WORK REQUIRED> The answer is a stretch of the material below, returned exactly: the line containing "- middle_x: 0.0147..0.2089", the line containing "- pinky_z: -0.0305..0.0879", and all lines between.
*** Block opens ***
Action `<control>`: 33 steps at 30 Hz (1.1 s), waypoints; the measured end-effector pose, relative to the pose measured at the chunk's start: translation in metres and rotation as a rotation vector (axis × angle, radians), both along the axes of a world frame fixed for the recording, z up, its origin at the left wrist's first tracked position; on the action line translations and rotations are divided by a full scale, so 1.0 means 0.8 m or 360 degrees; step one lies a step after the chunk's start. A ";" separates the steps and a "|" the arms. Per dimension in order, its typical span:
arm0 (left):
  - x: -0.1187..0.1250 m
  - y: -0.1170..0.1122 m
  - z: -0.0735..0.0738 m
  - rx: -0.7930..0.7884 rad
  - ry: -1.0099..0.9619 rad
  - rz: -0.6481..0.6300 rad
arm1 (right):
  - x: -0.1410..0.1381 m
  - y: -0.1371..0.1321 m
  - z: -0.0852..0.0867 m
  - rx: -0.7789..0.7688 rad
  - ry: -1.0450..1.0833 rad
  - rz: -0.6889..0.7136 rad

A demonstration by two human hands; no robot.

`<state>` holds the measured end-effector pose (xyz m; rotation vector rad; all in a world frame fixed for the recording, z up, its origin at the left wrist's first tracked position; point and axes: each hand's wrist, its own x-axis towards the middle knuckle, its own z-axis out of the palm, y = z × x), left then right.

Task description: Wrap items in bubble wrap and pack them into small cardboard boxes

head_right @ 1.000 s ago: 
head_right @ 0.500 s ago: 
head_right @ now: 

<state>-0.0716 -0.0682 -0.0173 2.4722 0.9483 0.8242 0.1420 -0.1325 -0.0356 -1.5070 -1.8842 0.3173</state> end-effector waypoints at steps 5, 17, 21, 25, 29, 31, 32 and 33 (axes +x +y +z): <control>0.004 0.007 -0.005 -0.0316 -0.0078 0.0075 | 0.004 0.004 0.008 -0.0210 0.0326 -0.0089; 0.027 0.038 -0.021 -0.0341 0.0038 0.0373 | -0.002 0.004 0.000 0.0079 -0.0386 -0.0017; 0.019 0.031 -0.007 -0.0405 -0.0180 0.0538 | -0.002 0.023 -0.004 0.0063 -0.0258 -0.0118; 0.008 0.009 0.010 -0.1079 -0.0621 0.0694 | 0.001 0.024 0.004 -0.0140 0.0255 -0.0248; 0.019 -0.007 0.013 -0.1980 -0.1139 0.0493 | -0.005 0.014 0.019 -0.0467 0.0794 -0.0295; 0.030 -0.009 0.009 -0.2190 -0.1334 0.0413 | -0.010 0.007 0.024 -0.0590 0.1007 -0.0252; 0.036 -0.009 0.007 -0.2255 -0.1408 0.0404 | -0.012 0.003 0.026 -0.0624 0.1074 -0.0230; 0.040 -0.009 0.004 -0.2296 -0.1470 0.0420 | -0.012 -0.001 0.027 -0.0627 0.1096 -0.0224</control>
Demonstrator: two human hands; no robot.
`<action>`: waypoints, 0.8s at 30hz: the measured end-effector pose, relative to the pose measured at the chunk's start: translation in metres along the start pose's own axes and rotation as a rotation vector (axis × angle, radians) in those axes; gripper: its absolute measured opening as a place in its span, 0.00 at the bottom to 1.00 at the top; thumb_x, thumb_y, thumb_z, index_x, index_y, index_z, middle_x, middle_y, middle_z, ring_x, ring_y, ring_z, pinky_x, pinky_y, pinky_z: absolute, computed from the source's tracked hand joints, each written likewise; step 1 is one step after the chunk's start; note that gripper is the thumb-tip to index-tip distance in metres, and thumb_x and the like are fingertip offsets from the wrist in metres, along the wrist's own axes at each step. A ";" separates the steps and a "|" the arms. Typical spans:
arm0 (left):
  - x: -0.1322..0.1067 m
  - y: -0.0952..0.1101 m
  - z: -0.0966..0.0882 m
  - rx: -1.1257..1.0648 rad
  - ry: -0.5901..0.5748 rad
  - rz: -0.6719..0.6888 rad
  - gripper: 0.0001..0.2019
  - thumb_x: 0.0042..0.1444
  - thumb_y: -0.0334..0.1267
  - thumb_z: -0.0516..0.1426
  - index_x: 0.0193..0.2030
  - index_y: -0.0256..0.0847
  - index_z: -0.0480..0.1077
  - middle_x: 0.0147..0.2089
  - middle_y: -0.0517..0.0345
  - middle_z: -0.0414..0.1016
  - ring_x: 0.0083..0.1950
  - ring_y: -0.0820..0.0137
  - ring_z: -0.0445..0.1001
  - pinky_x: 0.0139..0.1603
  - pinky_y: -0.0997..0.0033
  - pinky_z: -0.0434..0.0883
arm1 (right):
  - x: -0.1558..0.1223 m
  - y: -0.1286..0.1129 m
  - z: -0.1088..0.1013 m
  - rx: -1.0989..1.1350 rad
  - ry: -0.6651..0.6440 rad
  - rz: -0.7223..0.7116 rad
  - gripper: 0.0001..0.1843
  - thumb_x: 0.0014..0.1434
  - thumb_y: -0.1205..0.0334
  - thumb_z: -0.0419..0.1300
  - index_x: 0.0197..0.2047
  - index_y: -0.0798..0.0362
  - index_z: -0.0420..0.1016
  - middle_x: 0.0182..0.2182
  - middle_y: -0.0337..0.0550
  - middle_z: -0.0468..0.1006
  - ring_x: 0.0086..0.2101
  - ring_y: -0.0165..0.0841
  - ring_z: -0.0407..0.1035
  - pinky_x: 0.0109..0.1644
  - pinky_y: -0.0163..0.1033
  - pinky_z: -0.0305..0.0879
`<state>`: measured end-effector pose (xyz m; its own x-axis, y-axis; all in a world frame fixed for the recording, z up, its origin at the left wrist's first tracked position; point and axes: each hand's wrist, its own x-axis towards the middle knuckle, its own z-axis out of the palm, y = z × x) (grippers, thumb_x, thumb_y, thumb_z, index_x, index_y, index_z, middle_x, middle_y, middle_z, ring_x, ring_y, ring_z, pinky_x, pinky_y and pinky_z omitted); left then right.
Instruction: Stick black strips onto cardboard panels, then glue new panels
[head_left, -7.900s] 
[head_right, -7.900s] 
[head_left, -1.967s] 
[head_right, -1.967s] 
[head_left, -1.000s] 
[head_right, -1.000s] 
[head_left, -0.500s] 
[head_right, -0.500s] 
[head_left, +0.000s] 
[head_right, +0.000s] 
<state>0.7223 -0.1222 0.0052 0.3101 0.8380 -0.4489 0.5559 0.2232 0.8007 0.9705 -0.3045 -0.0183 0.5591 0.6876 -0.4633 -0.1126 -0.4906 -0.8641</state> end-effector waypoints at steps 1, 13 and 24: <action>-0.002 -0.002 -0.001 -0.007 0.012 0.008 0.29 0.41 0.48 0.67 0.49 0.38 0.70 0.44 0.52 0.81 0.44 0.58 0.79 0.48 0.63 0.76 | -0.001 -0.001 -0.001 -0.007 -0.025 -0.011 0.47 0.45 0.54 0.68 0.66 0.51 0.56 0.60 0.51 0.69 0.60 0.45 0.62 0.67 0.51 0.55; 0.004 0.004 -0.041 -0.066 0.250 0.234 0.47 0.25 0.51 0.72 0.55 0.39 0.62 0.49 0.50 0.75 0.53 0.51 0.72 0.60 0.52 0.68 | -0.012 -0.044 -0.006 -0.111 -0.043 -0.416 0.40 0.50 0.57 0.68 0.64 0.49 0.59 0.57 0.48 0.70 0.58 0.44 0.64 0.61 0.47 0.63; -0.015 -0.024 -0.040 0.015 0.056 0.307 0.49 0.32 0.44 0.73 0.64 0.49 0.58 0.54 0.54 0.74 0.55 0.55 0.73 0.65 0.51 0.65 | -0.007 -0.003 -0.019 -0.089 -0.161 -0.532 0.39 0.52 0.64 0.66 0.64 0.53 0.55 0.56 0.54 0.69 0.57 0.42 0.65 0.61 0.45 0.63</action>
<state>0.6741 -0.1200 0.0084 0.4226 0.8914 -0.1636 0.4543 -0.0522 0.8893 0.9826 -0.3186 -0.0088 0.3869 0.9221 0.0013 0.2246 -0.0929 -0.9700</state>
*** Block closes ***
RESPONSE>
  - middle_x: 0.0147..0.2089
  - middle_y: -0.0517..0.0345
  - middle_z: -0.0414..0.1016
  - ring_x: 0.0083..0.1950
  - ring_y: -0.0820..0.0137
  - ring_z: -0.0445..0.1001
  - pinky_x: 0.0139..0.1603
  - pinky_y: -0.0997..0.0033
  - pinky_z: -0.0434..0.0883
arm1 (right):
  - x: -0.1558..0.1223 m
  - y: -0.1286..0.1129 m
  - z: -0.1088..0.1013 m
  - rx: -1.0989..1.1350 rad
  - ry: -0.6651..0.6440 rad
  - rz: -0.7223..0.7116 rad
  - gripper: 0.0001..0.1843
  - thumb_x: 0.0014..0.1434
  - thumb_y: -0.1205..0.0334
  - thumb_z: -0.0419..0.1300
  - index_x: 0.0197..0.2047
  - index_y: -0.0798..0.0362
  - index_z: -0.0420..0.1016
  - middle_x: 0.0182..0.2182
  - middle_y: -0.0337..0.0550
  - middle_z: -0.0468..0.1006
  - ring_x: 0.0086..0.2101
  - ring_y: -0.0165..0.0841
  - ring_z: -0.0407..0.1035
  - pinky_x: 0.0109..0.1644
  - pinky_y: -0.0163..0.1033
  - pinky_z: -0.0305..0.0879

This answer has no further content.